John : Je ne suis pas la première personne à suggérer que Las Vegas est un endroit triste, Jim. En fait, tout le livre tourne autour de cette question: les faits.

The Lifespan of a fact ne saurait se résumer à une guérilla sur l’exactitude des faits. Il ouvre une série de réflexions sur le journalisme, la littérature et la vérité:

L’affaire Mike Daisey, un prolongement de cette réflexion?

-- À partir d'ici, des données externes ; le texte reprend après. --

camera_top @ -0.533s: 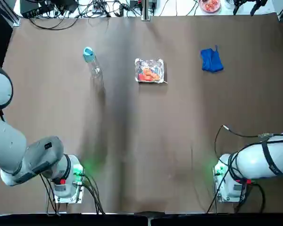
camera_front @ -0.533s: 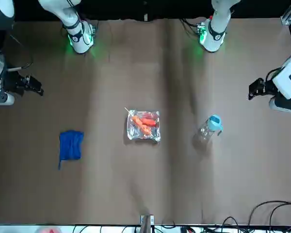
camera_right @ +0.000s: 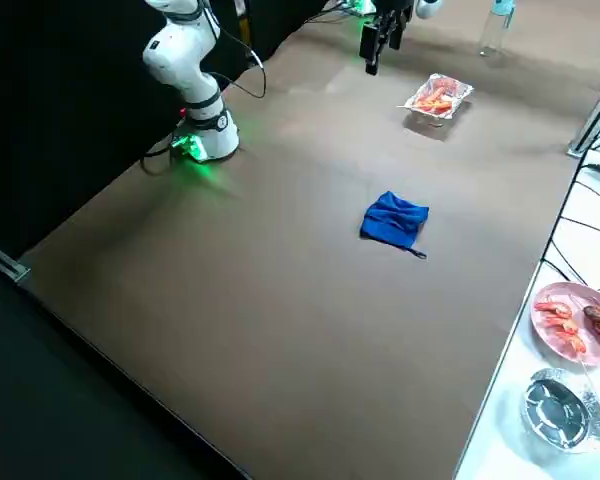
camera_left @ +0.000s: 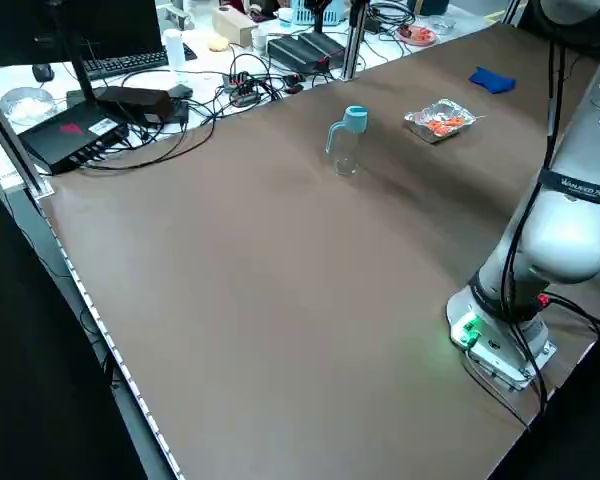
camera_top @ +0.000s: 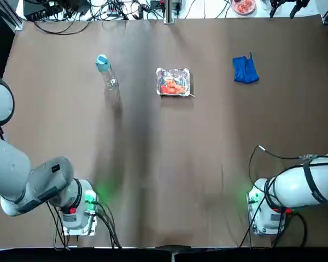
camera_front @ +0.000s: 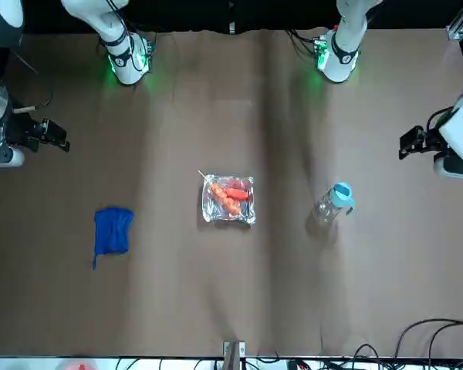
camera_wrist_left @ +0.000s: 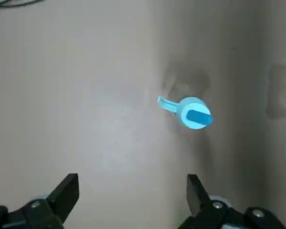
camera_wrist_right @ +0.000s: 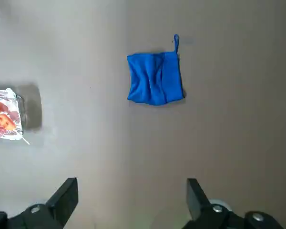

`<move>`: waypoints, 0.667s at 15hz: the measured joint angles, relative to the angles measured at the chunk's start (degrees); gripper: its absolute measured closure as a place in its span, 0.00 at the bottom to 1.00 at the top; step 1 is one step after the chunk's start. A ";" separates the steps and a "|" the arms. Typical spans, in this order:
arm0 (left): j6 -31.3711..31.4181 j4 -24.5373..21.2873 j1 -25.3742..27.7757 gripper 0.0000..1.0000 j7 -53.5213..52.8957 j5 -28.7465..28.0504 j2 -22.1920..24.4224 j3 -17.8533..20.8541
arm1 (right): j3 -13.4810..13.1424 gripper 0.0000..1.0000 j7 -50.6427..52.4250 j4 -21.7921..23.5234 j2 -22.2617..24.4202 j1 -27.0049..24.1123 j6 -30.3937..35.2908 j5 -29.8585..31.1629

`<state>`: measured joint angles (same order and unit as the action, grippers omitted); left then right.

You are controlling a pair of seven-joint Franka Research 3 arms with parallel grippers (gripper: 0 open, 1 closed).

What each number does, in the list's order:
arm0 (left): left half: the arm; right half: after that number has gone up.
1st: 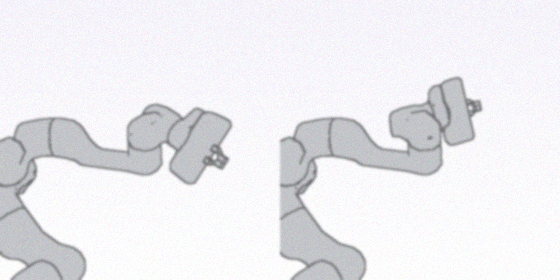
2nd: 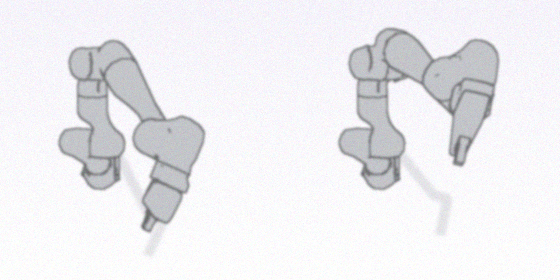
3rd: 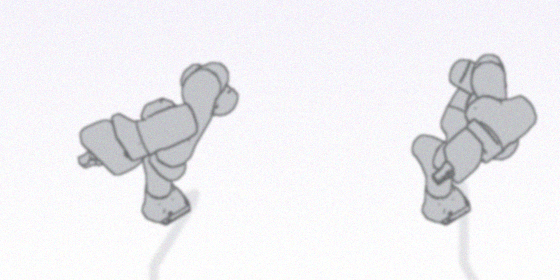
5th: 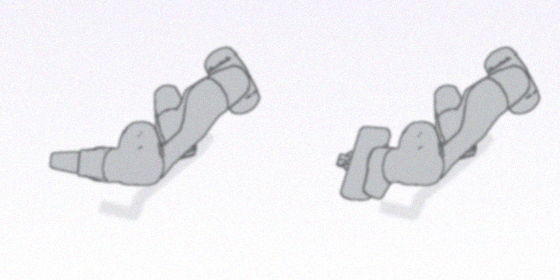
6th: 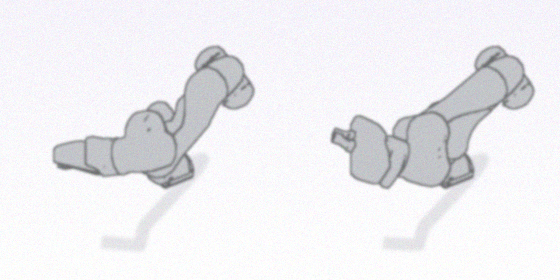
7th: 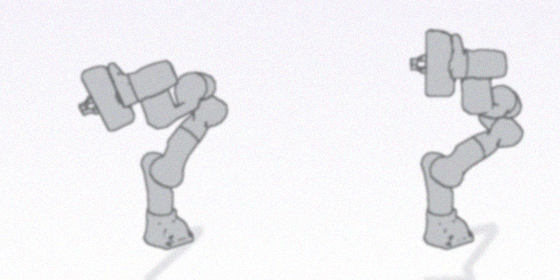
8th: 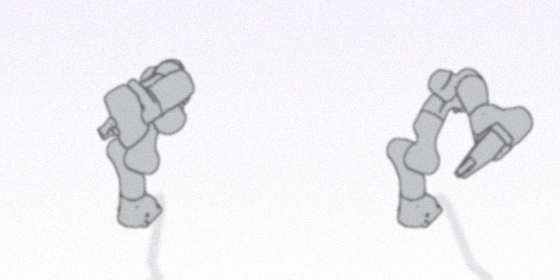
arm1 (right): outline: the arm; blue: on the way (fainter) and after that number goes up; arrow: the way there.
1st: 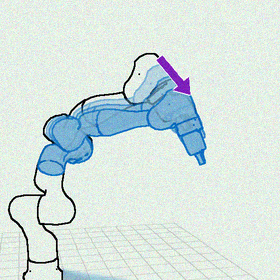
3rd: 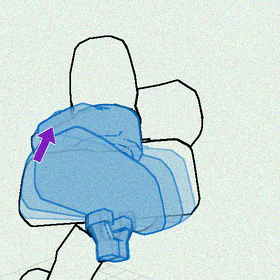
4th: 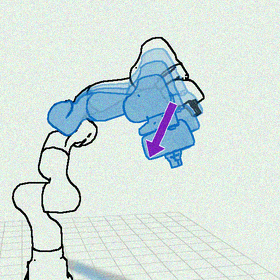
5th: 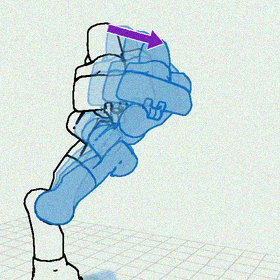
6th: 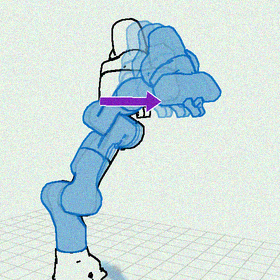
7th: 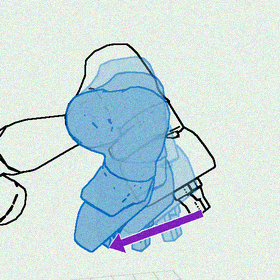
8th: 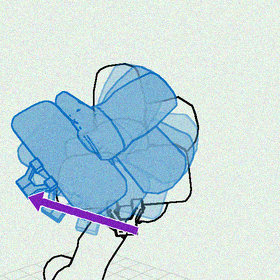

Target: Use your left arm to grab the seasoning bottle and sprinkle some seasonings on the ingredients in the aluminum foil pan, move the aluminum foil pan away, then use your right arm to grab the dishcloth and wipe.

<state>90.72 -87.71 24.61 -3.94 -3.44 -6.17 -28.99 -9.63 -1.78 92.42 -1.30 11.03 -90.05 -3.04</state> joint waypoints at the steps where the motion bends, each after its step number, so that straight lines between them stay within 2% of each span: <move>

Cette discussion féconde sur des notions aussi essentielles que l’exactitude des faits, la vérité, la narration,  a connu récemment un prolongement avec « l’affaire Mike Daisey », qui est un des animateurs de The American Life, diffusé sur une radio publique américaine basée à Chicago, WBEZ. Ce dernier a vu son émission, Mr Daisey and the Apple Factory,supprimée. Elle était consacrée aux conditions de travail dans les usines chinoises Foxconn où sont fabriqué les iPhones et autres iPads. La chaîne avait en effet appris que Daisey avait « fabriqué » certains éléments d’information. Pour sa défense Mike Daisey s’était abrité derrière la « licence poétique » [« dramatic license« ] pour justifier les altérations des faits qu’il avait effectué. Sa direction a jugé qu’il s’agissait purement et simplement de fraude.